The cell infiltration into the lung was analyzed by the total and differential cell counting in the BALF (Fig. 2 b). Mice of OVA model had higher number of total leukocytes, lymphocytes, eosinophils and neutrophils. O3 exposure itself increased the number of total leukocytes, macrophages, neutrophils. In the OVA-O3 model, the number of the total leukocytes and all the sub-types were further elevated except macrophages.

Figure 2c showed the histological evaluation of the lung sections and the corresponding inflammation score. It was clearly seen that mice of OVA model had higher inflammation score in the perivascular and peribronchial area. O3 exposure increased inflammation score of perivascular but not peribronchial area in the lung sections of both control mice and OVA model.

We further analyzed the selected cytokines (IL-6, IL-13 and INF-γ) and hyaluronan (HA) content in the BALF. As shown in Fig. 2d, all these cytokines and HA were elevated in the OVA model as well as in the O3 exposed normal mice; they were further increased in the OVA- O3 model. Amongst them, a significant synergistic effect of O3 and OVA was observed on the increase in HA and IFN-γ.

Additional cytokines including TNF-α, IL-5, IL-17 and CXCL-1 were measured by RT-PCR assay on their mRNA expressions in the lungs.
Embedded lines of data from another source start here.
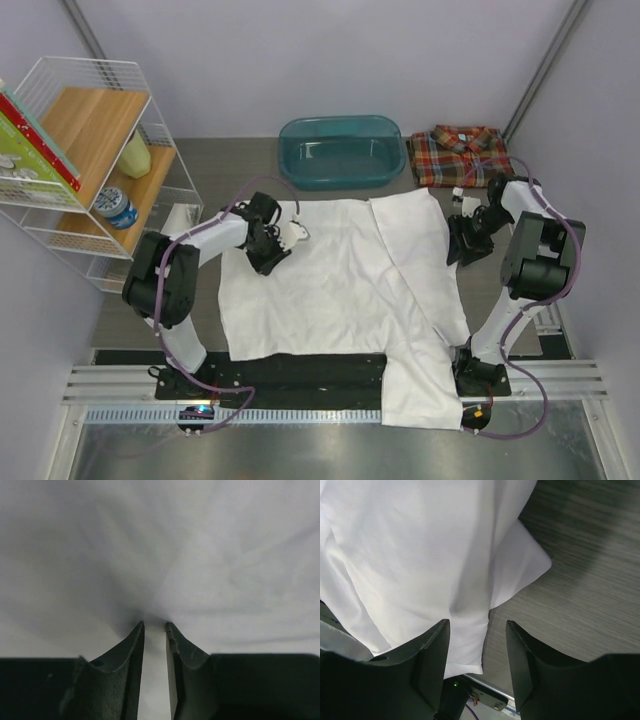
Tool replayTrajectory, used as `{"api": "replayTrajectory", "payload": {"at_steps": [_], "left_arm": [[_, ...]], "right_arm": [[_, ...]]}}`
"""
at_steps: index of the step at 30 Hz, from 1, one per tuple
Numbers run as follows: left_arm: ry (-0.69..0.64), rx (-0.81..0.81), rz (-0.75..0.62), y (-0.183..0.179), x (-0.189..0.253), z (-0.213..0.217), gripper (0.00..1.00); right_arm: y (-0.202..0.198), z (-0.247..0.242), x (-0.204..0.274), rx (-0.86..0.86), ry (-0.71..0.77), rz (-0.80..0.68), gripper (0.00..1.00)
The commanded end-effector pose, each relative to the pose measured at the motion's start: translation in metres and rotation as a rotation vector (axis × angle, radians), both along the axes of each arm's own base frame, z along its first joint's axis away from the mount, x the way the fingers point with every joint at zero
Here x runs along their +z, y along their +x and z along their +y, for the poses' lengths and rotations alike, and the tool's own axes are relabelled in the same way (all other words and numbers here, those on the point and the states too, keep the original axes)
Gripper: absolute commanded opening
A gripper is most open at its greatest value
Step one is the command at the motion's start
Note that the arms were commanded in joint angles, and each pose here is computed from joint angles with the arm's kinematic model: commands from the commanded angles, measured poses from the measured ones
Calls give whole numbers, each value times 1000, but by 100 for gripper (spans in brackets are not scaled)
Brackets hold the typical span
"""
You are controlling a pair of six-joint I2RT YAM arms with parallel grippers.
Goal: Fold and stack the long sleeve shirts
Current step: Flatten the shirt out
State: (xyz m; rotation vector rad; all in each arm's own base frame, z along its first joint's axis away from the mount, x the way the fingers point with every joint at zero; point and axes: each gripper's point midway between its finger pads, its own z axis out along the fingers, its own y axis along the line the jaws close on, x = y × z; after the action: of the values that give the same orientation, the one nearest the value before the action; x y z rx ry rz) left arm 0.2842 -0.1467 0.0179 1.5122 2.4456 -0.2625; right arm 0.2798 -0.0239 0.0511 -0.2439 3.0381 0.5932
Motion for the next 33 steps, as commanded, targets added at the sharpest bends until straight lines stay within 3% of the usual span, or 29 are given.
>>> {"api": "replayTrajectory", "payload": {"at_steps": [1, 8, 16, 24, 26, 27, 28, 30, 33], "left_arm": [[80, 37, -22, 33, -10, 34, 24], [9, 62, -33, 42, 9, 23, 41], [-10, 71, -41, 46, 18, 19, 44], [-17, 80, -48, 49, 17, 18, 46], [-16, 77, -54, 50, 18, 17, 46], [-14, 77, -59, 51, 19, 18, 47], [-15, 78, -61, 51, 20, 18, 47], [-23, 80, -67, 50, 25, 17, 47], [-64, 81, -89, 48, 42, 12, 47]], "right_arm": [[16, -4, 16, -26, 19, -45, 56], [-55, 5, -12, 60, 79, 95, 64], [-94, -6, -27, 216, 72, 124, 57], [-125, 9, -38, 265, 167, 191, 59], [-127, 15, -37, 279, 208, 190, 48], [-128, 16, -33, 280, 220, 194, 38], [-124, 16, -30, 288, 224, 175, 21], [-119, 21, -12, 284, 258, 139, 2], [-103, 29, 25, 306, 307, 16, 1]]}}
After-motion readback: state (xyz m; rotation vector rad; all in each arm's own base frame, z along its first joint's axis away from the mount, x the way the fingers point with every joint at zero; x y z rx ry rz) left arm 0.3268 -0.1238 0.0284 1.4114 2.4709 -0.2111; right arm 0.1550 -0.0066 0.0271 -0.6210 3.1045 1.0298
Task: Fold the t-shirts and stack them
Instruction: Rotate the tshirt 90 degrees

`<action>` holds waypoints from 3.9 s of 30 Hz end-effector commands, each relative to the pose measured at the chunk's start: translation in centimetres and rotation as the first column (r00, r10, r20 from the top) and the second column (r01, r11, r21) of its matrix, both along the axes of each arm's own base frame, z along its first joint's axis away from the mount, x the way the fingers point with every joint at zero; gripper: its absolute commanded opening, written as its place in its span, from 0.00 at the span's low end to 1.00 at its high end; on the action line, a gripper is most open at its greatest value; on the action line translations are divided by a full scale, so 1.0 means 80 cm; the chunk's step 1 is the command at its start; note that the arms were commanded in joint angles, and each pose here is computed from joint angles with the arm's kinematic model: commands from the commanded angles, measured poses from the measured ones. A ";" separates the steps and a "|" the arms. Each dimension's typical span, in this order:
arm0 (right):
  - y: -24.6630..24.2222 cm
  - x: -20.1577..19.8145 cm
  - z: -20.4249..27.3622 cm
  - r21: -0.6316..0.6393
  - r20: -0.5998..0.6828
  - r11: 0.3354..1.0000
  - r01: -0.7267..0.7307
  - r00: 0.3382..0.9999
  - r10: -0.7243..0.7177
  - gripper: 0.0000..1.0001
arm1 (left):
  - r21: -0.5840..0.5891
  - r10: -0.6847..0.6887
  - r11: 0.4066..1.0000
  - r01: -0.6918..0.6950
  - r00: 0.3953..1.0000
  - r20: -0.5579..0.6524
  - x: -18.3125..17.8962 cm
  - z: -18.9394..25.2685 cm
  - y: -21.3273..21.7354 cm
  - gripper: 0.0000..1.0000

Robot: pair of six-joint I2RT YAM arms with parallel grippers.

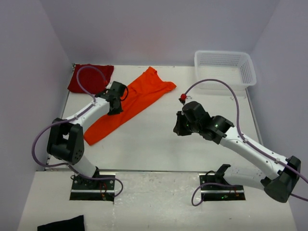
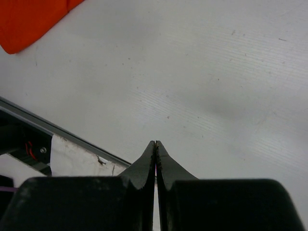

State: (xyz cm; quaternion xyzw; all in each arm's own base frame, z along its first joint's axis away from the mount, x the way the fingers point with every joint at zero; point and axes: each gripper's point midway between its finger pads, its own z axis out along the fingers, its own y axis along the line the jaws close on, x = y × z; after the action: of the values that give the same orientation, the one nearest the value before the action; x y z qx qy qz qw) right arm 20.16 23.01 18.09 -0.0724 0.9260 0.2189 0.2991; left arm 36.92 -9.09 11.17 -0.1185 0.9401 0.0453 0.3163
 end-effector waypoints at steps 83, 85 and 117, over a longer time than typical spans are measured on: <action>-0.021 -0.006 -0.048 -0.002 -0.061 0.999 0.046 0.997 -0.046 0.00 | -0.167 -0.446 0.870 0.463 0.885 0.130 -0.058 0.066 -0.218 0.00; -0.002 -0.009 -0.052 0.067 -0.065 0.998 -0.004 0.998 0.008 0.00 | -0.263 -0.469 0.823 0.504 0.863 0.186 -0.025 0.070 -0.222 0.00; 0.065 -0.055 -0.123 -0.068 -0.268 0.960 -0.270 0.932 0.243 0.37 | -0.577 -0.542 0.605 0.549 0.815 0.207 0.202 -0.125 -0.253 0.00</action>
State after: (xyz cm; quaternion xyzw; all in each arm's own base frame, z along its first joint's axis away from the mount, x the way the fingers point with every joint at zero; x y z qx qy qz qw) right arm 15.20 28.62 8.02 -0.1769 0.9457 0.2391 0.1313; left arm 51.80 -30.35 2.32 0.0787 0.8900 -0.3623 0.2655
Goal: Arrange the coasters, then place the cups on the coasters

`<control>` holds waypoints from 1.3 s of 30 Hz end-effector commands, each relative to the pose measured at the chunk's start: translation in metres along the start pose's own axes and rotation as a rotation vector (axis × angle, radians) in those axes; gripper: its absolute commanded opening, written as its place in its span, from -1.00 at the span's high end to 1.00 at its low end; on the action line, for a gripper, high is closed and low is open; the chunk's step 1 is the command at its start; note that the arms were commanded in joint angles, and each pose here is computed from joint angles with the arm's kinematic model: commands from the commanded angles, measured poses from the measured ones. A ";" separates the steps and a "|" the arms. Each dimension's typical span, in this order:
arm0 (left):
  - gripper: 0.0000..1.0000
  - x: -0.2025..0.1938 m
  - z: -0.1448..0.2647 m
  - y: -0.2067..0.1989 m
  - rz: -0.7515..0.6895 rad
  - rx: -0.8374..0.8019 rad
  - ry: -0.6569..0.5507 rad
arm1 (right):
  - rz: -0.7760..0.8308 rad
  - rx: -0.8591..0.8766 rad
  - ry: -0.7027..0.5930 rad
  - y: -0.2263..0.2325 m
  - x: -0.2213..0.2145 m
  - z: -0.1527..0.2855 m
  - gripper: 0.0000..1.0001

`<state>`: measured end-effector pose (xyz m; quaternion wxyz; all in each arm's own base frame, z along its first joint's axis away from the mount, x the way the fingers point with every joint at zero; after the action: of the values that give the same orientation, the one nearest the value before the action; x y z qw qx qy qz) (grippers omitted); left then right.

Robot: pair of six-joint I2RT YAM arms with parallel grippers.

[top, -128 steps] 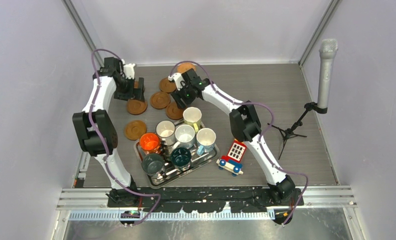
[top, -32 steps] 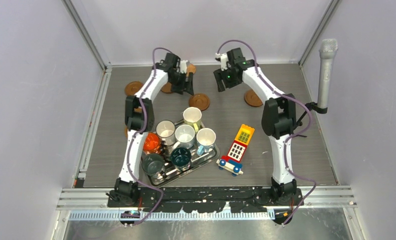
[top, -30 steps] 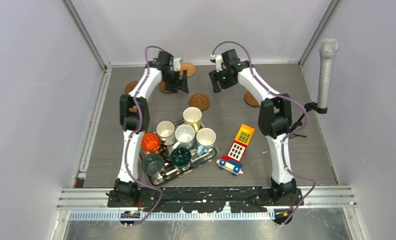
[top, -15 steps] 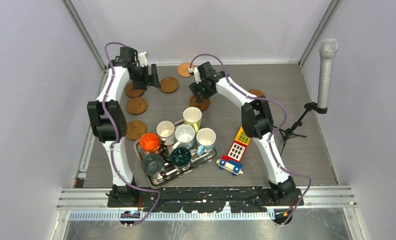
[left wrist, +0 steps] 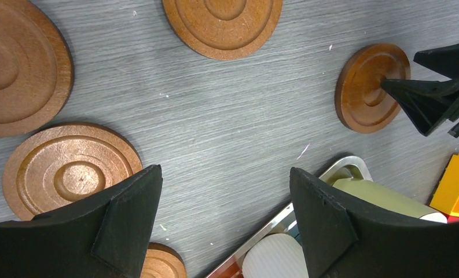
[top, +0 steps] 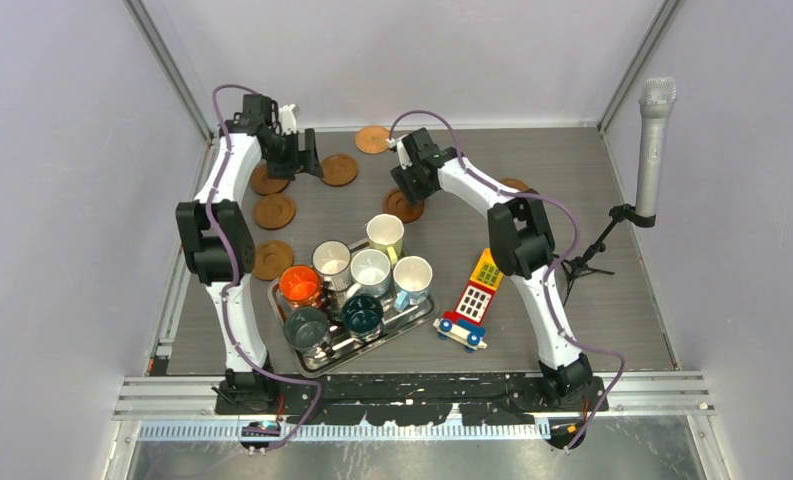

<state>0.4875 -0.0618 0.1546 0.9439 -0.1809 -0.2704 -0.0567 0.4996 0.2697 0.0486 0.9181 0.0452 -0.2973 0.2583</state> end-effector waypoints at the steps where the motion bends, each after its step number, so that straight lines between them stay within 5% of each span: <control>1: -0.66 0.025 0.015 -0.003 -0.052 0.011 -0.087 | -0.055 -0.085 0.089 -0.038 -0.030 0.013 -0.10; 22: -0.71 0.022 0.008 0.005 -0.042 0.048 -0.069 | -0.288 -0.246 0.266 -0.166 -0.121 0.051 0.05; 39: -0.72 0.024 -0.001 0.008 -0.072 0.058 -0.044 | -0.400 -0.385 0.304 -0.238 -0.154 0.068 0.08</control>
<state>0.5045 -0.0551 0.1542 0.9439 -0.1543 -0.2846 -0.0654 0.4968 0.0152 0.0469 0.9697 -0.0572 -0.2355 0.0300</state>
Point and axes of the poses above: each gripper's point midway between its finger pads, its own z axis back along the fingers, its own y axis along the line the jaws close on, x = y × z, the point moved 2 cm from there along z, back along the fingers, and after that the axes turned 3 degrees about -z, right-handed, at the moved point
Figure 2e showed that mice of OVA models exhibited higher mRNA expression of TNF-α, IL-5 and IL-17. Slightly different from OVA model, O3 exposure to the control mice or OVA model mice upregulated TNF-α and IL-17 expression, but not IL-5. Interestingly, O3 exposure specifically up-regulated the CXCL-1 expression in the lungs of control mice and OVA model mice, where a synergistic effect was observed in the OVA-O3 model.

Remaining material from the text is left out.